For reference, this is our model, visually speaking

We could also attempt to draw it with lavaanExtra::nice_tidySEM, a convenience wrapper around the amazing tidySEM package.

labels <- list(ageyr = "Age (year)",
               grade = "Grade",
               visual = "Visual",
               speed = "Speed",
               textual = "Textual")
layout <- list(IV = IV, M = M, DV = DV)

nice_tidySEM(fit.path, layout = layout, label = labels,
             hide_nonsig_edges = TRUE)

Latent model

Finally, perhaps we change our mind and decide to run a full SEM instead, with latent variables. Fear not: we don’t have to redo everything again. We can simply define our latent variables and proceed.

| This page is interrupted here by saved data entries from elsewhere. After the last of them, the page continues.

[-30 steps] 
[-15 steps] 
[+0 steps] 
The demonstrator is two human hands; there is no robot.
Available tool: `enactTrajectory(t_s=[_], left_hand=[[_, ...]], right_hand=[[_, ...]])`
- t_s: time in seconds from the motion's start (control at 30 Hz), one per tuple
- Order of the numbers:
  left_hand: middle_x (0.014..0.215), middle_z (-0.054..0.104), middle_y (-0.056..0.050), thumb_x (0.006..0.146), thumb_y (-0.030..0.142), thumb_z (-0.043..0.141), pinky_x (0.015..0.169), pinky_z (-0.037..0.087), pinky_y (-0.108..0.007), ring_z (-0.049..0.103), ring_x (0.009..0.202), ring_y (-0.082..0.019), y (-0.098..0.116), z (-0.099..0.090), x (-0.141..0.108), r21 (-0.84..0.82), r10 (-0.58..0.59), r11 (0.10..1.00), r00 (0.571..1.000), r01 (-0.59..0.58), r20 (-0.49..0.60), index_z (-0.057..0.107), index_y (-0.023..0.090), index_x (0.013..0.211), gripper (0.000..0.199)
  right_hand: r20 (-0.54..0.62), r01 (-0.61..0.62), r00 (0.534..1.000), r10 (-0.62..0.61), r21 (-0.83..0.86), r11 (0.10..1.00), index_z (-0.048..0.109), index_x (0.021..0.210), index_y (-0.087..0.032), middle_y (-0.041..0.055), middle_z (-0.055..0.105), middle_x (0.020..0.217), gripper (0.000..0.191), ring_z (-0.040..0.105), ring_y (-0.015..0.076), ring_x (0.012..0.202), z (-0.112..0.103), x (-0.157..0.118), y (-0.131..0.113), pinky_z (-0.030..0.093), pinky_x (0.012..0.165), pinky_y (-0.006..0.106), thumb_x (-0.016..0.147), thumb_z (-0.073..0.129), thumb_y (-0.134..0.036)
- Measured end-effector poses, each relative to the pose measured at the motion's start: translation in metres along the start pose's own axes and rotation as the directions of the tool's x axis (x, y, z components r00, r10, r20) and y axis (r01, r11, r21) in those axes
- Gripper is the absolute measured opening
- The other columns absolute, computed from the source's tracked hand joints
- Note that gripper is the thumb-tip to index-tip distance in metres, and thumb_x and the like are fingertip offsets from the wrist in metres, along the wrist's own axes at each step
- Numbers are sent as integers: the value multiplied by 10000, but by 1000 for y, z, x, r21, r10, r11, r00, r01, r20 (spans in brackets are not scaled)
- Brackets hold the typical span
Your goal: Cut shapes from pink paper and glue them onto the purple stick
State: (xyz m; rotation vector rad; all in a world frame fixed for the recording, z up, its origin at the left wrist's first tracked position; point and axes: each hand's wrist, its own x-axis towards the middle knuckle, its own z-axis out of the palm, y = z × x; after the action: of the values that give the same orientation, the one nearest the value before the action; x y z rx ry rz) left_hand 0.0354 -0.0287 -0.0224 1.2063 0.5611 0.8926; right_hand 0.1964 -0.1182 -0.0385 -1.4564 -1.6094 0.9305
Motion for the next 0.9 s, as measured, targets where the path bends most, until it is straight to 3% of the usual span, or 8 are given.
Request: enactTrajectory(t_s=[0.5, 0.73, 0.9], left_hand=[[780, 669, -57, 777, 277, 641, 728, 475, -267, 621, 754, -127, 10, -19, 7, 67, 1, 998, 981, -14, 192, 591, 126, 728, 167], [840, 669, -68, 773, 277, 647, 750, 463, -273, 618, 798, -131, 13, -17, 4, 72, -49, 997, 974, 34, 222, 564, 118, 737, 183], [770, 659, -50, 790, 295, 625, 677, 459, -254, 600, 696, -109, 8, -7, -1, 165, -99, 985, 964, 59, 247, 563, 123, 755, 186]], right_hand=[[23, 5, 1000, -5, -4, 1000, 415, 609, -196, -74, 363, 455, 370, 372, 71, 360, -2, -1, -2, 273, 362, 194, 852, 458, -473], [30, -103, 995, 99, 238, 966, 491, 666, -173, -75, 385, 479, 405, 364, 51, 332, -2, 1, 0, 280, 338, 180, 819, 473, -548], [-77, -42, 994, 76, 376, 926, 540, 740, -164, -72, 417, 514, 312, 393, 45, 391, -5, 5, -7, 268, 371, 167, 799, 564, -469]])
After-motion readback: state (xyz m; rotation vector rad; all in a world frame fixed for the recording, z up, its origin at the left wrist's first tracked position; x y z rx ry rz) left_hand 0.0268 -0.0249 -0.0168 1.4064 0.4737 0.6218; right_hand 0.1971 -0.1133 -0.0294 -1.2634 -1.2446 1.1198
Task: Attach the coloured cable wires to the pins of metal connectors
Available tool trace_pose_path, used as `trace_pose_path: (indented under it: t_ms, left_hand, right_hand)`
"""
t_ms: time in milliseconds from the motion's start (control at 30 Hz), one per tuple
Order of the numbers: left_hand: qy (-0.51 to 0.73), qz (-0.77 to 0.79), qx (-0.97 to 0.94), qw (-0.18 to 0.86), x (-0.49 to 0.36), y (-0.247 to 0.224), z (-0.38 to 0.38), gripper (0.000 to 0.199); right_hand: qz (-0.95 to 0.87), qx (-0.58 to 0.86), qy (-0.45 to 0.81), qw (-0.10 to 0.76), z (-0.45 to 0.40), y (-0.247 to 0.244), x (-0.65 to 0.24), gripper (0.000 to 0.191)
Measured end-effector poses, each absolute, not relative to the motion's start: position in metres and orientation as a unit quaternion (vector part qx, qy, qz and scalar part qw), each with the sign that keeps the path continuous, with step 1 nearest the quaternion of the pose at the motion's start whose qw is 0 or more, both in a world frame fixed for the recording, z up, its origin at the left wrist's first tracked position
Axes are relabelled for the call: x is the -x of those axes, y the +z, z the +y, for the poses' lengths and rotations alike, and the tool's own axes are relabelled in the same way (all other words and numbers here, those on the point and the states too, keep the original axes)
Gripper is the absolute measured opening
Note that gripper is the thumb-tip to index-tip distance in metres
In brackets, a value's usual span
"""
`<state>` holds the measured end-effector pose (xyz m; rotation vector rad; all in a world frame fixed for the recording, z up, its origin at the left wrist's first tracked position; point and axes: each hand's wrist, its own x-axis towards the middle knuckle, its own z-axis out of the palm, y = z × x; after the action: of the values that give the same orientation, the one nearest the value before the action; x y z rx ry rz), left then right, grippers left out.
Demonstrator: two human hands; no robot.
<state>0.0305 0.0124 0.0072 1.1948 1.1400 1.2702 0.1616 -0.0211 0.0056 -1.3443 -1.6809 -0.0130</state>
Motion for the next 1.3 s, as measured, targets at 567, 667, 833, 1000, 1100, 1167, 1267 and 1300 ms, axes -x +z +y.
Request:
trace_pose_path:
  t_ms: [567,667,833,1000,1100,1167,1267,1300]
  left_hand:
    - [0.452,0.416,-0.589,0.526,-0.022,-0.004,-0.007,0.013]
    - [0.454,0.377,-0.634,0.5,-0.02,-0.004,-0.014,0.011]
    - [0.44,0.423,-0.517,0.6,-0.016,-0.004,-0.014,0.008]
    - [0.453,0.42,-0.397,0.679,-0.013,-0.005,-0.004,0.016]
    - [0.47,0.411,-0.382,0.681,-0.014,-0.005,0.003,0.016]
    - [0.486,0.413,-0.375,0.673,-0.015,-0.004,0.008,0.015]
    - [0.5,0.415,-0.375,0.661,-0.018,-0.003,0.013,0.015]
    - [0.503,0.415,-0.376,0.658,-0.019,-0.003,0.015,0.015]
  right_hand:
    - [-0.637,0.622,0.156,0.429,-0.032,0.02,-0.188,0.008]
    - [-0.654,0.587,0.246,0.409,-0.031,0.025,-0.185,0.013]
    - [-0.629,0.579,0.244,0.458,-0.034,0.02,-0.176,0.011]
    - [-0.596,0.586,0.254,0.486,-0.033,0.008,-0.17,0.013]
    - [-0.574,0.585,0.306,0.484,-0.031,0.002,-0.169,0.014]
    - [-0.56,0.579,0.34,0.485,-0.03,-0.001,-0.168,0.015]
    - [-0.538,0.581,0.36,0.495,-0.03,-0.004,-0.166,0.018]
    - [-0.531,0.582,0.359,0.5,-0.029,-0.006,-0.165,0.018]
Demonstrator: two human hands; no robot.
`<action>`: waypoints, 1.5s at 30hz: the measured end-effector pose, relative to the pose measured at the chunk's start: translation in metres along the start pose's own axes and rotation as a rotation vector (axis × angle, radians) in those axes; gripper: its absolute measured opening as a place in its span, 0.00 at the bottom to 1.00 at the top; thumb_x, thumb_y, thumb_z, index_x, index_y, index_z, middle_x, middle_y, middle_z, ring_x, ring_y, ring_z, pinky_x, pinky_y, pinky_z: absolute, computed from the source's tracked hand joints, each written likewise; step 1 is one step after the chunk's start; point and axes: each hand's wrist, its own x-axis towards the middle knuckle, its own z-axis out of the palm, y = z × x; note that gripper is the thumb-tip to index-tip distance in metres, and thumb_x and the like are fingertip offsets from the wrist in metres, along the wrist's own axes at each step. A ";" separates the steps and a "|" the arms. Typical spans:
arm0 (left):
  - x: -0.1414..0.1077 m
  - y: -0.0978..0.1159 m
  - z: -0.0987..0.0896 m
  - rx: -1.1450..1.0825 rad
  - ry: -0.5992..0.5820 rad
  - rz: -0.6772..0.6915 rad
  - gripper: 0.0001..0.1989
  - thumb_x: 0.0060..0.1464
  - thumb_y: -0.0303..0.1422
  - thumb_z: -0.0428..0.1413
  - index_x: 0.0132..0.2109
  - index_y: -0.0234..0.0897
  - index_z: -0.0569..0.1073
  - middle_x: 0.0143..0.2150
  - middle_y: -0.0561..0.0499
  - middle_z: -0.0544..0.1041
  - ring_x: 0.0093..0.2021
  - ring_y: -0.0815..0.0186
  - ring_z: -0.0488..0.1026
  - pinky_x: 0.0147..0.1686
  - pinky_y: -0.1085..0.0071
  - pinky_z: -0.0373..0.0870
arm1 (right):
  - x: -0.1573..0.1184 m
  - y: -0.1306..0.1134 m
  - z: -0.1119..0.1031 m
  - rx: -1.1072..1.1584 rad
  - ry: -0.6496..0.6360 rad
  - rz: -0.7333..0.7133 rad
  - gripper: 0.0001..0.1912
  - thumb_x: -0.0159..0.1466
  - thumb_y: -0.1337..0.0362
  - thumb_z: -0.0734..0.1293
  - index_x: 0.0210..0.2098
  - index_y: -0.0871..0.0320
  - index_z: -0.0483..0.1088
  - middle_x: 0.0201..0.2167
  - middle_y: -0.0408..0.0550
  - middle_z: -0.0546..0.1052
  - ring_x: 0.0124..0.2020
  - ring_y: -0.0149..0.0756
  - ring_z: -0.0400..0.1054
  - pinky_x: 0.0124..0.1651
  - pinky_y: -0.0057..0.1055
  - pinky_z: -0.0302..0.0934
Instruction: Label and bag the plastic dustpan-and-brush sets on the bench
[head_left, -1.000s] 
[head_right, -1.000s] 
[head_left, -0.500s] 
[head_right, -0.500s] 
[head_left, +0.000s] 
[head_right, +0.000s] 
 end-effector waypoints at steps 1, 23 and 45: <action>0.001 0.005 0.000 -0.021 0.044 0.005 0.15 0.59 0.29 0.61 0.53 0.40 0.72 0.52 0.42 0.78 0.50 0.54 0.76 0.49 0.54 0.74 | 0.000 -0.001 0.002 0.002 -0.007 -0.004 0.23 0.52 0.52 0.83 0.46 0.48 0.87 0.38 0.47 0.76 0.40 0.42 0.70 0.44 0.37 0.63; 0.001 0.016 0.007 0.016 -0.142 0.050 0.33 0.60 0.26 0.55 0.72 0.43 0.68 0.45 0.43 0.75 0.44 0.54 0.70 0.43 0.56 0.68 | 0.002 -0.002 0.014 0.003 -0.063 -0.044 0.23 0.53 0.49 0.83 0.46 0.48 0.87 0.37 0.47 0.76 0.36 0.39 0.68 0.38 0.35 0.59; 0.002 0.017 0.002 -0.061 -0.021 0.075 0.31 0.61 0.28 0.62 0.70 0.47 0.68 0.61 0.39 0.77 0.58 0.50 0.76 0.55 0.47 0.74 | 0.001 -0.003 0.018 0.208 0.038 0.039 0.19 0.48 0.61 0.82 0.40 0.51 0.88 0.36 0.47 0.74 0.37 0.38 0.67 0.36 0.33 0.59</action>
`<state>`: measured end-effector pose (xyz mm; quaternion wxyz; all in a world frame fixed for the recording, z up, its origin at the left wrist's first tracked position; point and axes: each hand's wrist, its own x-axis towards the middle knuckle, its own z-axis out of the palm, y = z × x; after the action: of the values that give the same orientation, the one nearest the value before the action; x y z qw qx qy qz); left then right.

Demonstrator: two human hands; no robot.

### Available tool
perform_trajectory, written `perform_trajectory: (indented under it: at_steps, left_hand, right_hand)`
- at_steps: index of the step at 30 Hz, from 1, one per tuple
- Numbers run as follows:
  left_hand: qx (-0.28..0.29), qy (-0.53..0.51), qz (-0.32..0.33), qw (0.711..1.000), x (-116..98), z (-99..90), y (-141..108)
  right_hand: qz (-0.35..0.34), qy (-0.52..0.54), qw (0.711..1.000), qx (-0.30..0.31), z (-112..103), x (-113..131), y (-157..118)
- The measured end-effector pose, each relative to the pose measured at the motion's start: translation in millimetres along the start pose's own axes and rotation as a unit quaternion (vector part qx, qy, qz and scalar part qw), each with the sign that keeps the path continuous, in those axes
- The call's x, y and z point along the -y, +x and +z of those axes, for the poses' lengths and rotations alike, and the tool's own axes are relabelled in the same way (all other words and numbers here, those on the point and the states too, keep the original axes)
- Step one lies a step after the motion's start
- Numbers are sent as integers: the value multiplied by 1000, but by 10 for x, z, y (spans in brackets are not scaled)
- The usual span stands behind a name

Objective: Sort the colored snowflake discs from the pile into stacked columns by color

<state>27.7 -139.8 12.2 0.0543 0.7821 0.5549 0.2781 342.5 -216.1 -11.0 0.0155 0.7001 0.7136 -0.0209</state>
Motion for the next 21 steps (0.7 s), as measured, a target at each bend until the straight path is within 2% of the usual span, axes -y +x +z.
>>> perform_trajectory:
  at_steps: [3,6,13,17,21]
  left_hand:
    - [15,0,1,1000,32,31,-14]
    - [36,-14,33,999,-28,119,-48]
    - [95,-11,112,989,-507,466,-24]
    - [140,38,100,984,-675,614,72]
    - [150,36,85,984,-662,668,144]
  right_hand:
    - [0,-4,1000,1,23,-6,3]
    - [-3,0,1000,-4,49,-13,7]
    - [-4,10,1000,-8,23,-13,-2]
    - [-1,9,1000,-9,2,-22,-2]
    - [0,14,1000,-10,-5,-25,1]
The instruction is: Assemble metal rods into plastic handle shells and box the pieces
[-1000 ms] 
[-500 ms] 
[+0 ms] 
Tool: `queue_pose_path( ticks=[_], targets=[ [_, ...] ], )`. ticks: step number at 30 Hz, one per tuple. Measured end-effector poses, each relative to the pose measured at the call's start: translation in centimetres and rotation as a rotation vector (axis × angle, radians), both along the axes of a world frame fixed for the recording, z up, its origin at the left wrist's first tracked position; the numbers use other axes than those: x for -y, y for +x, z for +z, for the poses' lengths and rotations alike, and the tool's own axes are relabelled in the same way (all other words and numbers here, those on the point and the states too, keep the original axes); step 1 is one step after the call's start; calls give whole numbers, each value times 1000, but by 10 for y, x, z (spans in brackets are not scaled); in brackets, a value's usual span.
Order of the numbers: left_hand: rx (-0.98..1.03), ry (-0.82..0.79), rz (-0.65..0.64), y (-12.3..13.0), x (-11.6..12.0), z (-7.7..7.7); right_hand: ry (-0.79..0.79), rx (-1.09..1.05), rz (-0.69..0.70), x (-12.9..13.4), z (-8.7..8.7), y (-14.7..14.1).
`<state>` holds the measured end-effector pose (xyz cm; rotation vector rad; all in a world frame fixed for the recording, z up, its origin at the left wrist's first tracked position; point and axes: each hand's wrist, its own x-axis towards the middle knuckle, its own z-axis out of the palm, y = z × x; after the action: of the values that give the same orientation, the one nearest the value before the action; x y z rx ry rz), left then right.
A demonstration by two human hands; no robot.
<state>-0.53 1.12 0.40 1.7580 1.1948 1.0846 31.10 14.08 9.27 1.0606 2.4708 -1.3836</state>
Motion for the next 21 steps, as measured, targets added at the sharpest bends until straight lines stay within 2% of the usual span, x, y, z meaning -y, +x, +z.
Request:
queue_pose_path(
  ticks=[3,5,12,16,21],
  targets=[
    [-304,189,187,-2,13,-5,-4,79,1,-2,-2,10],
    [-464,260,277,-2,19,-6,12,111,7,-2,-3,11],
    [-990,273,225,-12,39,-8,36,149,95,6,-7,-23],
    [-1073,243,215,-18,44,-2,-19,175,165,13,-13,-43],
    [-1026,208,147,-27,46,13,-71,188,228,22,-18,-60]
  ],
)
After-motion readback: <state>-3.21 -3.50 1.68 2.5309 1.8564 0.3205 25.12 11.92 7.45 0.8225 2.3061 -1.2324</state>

In this example, we have already defined our latent variable for our CFA earlier, so we don’t even need to write that again!

model.latent <- write_lavaan(mediation, regression, covariance, 
                             indirect, latent, label = TRUE)
cat(model.latent)
## ##################################################
## # [---------------Latent variables---------------]
## 
## visual =~ x1 + x2 + x3
## textual =~ x4 + x5 + x6
## speed =~ x7 + x8 + x9
## 
## ##################################################
## # [-----------Mediations (named paths)-----------]
## 
## speed ~ visual_speed*visual
## textual ~ visual_textual*visual
## visual ~ ageyr_visual*ageyr + grade_visual*grade
## 
## ##################################################
## # [---------Regressions (Direct effects)---------]
## 
## speed ~ grade
## textual ~ ageyr + grade
## 
## ##################################################
## # [------------------Covariances-----------------]
## 
## speed ~~ textual
## ageyr ~~ grade
## 
## ##################################################
## # [--------Mediations (indirect effects)---------]
## 
## age_visual_speed := ageyr_visual * visual_speed
## grade_visual_textual := grade_visual * visual_textual
# Run model
fit.latent <- sem(model.latent, data = HolzingerSwineford1939)

# Get nice fit indices with the `rempsyc::nice_table` integration
nice_fit(fit.cfa, fit.saturated, fit.path, fit.latent, nice_table = TRUE)